▶ **EXERCISE REQUIREMENTS**
Among the entries below, count the lines containing the string "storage". Only the count is needed.

▶ **Stored items from a collection**
****************
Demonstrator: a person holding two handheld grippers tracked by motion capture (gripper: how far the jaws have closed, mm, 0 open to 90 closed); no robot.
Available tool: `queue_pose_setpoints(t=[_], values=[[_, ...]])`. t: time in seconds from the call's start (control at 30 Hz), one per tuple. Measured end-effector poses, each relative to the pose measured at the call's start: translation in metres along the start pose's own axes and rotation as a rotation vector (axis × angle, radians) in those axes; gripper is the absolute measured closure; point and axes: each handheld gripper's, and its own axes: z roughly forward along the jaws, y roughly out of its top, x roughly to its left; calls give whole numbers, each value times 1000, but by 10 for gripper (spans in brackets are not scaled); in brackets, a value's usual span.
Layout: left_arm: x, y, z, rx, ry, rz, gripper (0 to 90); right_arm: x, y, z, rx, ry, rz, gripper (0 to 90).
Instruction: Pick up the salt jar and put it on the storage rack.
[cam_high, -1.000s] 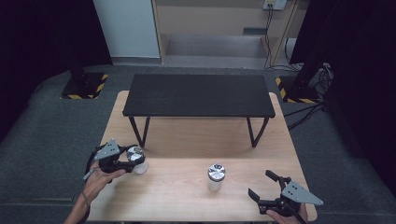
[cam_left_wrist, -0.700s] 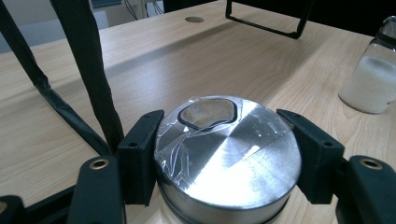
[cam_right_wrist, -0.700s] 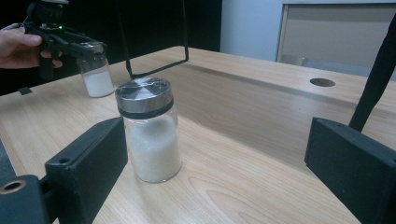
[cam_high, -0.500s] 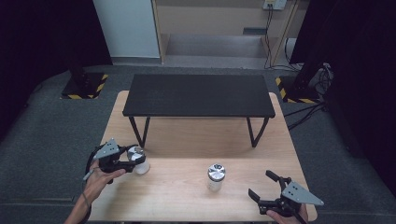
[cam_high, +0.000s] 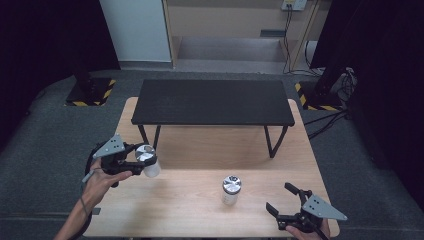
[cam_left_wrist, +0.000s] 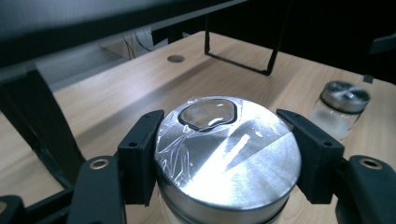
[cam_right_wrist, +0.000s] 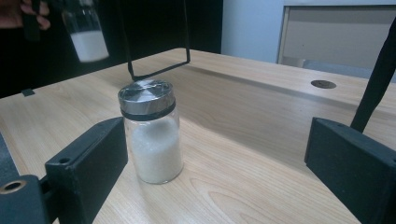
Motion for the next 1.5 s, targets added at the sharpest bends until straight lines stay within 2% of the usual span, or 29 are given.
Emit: queue_pose_setpoints(t=[0.17, 0.5, 0.63, 0.73, 0.83, 1.17, 1.5], values=[[-2, 24, -8, -18, -30, 10, 340, -1, 0, 0, -3, -2, 4, 60], [-12, 73, -12, -8, -71, 59, 340, -1, 0, 0, 1, 4, 6, 60], [-17, 93, -11, 3, -69, 73, 340, -1, 0, 0, 4, 5, 9, 60], [-18, 107, -11, -5, -69, 85, 340, -1, 0, 0, 3, 5, 6, 60], [-18, 118, -12, -19, -69, 79, 340, -1, 0, 0, 1, 4, 8, 61], [-24, 156, -10, -25, -14, 89, 340, -2, -1, 0, -2, 7, 8, 60], [-19, 172, 0, -42, 44, 59, 340, -3, -1, -2, -6, 5, 13, 61]])
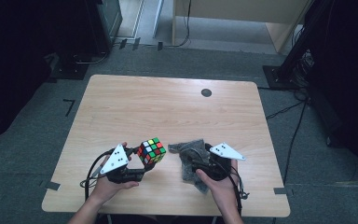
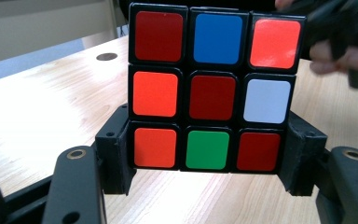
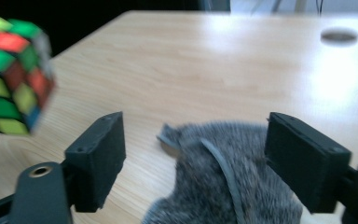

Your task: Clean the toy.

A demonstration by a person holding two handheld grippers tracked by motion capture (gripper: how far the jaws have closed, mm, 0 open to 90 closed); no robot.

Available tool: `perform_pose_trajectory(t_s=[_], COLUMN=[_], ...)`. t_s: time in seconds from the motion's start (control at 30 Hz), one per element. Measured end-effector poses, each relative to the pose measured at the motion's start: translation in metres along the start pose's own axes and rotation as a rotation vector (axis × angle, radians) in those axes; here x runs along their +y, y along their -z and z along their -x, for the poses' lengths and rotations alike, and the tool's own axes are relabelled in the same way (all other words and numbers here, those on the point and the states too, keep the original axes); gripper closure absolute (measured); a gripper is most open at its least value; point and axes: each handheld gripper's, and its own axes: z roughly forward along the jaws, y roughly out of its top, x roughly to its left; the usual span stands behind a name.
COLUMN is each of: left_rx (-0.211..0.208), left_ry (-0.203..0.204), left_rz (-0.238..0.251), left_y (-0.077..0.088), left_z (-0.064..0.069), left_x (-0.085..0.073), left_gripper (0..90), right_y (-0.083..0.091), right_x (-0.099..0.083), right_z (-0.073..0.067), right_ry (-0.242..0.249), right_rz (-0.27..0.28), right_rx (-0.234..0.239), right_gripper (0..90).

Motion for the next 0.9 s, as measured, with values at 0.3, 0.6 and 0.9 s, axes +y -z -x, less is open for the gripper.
perform_pose_trajectory(t_s=[0.3, 0.6, 0.9], left_rx=[-0.019, -0.023, -0.036], left_ry=[0.054, 0.068, 0.062], left_rz=[0.012, 0.013, 0.010], left_y=[0.003, 0.004, 0.003], left_z=[-0.006, -0.007, -0.005], left_x=[-0.001, 0.000, 0.000], left_gripper=[34.1, 34.0, 34.0], right_y=[-0.025, -0.037, -0.041], right_x=[-0.031, -0.043, -0.047], right_z=[0.022, 0.022, 0.022], right_ry=[0.024, 0.095, 0.116], right_rz=[-0.115, -0.183, -0.202], right_rx=[-0.152, -0.156, -0.171], right_gripper=[34.6, 36.0, 40.2])
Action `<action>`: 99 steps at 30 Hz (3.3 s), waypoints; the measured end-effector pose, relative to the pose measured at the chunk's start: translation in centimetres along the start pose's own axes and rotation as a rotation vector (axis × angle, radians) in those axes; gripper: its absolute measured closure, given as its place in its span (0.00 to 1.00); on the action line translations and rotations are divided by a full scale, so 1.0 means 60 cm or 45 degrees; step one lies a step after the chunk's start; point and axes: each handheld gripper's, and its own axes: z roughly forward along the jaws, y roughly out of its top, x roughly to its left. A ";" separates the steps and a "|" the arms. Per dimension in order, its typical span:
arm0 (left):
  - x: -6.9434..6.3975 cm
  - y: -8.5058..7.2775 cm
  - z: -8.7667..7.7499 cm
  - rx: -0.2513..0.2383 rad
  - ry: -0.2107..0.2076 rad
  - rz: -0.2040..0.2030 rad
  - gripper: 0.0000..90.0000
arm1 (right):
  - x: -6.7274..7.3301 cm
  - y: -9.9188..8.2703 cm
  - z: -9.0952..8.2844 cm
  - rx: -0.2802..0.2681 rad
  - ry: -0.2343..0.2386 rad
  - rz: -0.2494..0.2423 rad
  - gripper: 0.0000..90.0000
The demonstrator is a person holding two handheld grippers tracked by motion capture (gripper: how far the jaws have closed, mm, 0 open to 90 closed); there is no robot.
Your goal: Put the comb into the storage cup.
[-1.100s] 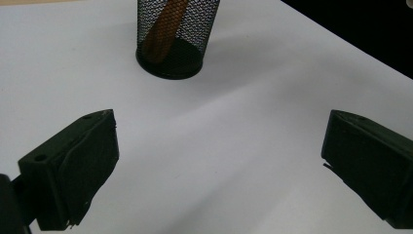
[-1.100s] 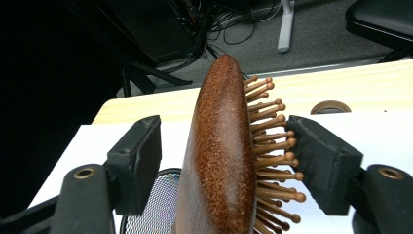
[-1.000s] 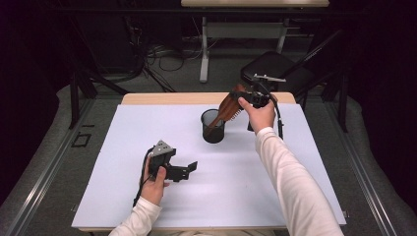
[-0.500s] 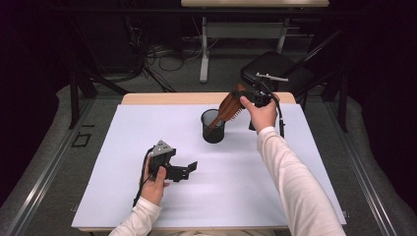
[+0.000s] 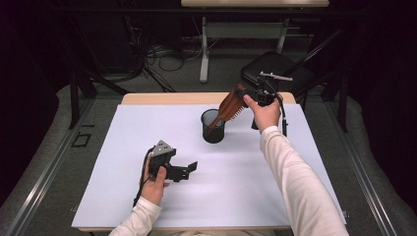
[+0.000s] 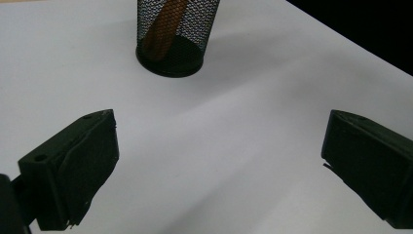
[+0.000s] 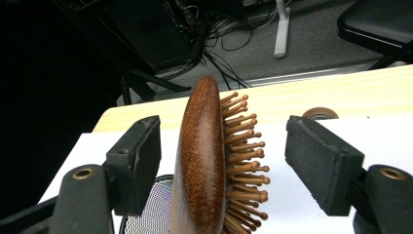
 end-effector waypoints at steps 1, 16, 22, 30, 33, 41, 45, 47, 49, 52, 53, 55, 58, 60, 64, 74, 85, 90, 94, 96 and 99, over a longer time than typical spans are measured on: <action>0.000 0.000 0.000 0.000 -0.001 0.000 0.00 | 0.000 0.001 -0.001 -0.004 0.001 0.001 0.33; 0.000 0.000 -0.001 0.000 0.002 0.001 0.00 | 0.000 0.019 -0.020 -0.016 -0.002 -0.007 0.33; 0.001 0.000 -0.001 0.001 0.003 0.003 0.00 | -0.002 0.027 -0.027 -0.024 -0.013 -0.029 0.33; 0.001 0.000 -0.001 0.000 0.001 0.002 0.00 | -0.008 0.037 -0.039 -0.012 -0.020 -0.071 0.33; 0.001 0.000 -0.001 -0.001 0.001 0.000 0.00 | -0.010 0.041 -0.044 -0.017 -0.016 -0.084 0.33; 0.002 0.000 -0.001 0.000 0.002 0.001 0.00 | -0.016 0.047 -0.056 -0.021 0.008 -0.151 0.36; 0.002 0.000 -0.001 0.000 0.002 0.002 0.00 | -0.018 0.048 -0.058 -0.003 0.029 -0.174 0.38; 0.002 0.000 -0.001 0.000 0.002 0.002 0.00 | -0.018 0.048 -0.059 -0.001 0.038 -0.189 0.38; 0.002 0.000 -0.001 0.001 0.004 0.002 0.00 | -0.017 0.047 -0.060 0.005 0.036 -0.204 0.39; 0.001 0.000 -0.001 0.004 0.005 0.003 0.00 | -0.016 0.047 -0.062 0.024 0.046 -0.212 0.39; 0.001 0.000 -0.001 0.003 0.005 0.004 0.00 | -0.016 0.047 -0.062 0.032 0.046 -0.225 0.39; 0.001 0.000 -0.001 0.004 0.005 0.003 0.00 | -0.015 0.046 -0.062 0.041 0.037 -0.251 0.38; 0.002 0.000 -0.001 0.000 0.006 0.002 0.00 | -0.014 0.044 -0.063 0.049 0.038 -0.286 0.36; 0.002 0.000 -0.001 0.001 0.005 0.002 0.00 | -0.014 0.044 -0.064 0.048 0.042 -0.300 0.35; 0.003 0.001 -0.002 0.000 0.003 0.005 0.00 | -0.012 0.043 -0.065 0.050 0.046 -0.356 0.32; 0.003 0.000 -0.002 -0.004 0.010 -0.003 0.00 | -0.002 0.038 -0.070 0.034 0.045 -0.489 0.27; 0.004 0.001 -0.004 -0.004 0.010 -0.003 0.00 | -0.005 0.038 -0.077 0.045 0.048 -0.561 0.25; 0.004 0.001 -0.004 -0.003 0.014 -0.001 0.00 | -0.006 0.035 -0.078 0.070 0.040 -0.625 0.24; 0.005 0.001 -0.005 -0.006 0.015 -0.004 0.00 | -0.005 0.035 -0.079 0.071 0.046 -0.642 0.22; 0.005 0.001 -0.005 -0.010 0.015 -0.006 0.00 | -0.004 0.034 -0.079 0.068 0.045 -0.653 0.21; 0.005 0.001 -0.005 -0.011 0.015 -0.007 0.00 | -0.003 0.033 -0.079 0.075 0.046 -0.659 0.21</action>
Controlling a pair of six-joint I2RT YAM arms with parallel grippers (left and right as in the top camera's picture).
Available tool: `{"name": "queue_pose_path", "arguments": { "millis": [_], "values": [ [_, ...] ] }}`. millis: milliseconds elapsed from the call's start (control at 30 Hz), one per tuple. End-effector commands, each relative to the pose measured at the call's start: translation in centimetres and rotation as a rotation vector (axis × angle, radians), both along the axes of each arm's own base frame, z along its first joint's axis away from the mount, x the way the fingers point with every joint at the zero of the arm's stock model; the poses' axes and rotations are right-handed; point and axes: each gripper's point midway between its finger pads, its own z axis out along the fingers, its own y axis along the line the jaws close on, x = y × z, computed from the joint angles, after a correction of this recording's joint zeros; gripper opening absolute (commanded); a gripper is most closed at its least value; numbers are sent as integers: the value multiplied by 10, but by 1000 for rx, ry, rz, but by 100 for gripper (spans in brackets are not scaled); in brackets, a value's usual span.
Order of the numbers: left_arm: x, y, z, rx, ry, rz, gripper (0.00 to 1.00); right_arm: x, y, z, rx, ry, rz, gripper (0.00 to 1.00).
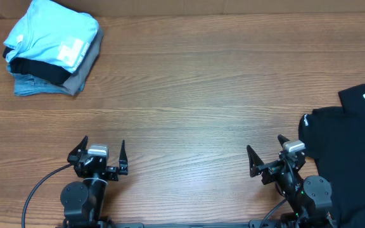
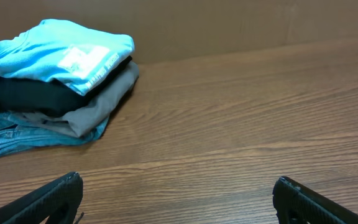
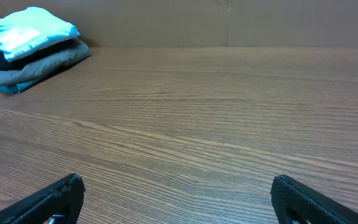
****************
▶ **TASK RESULT**
2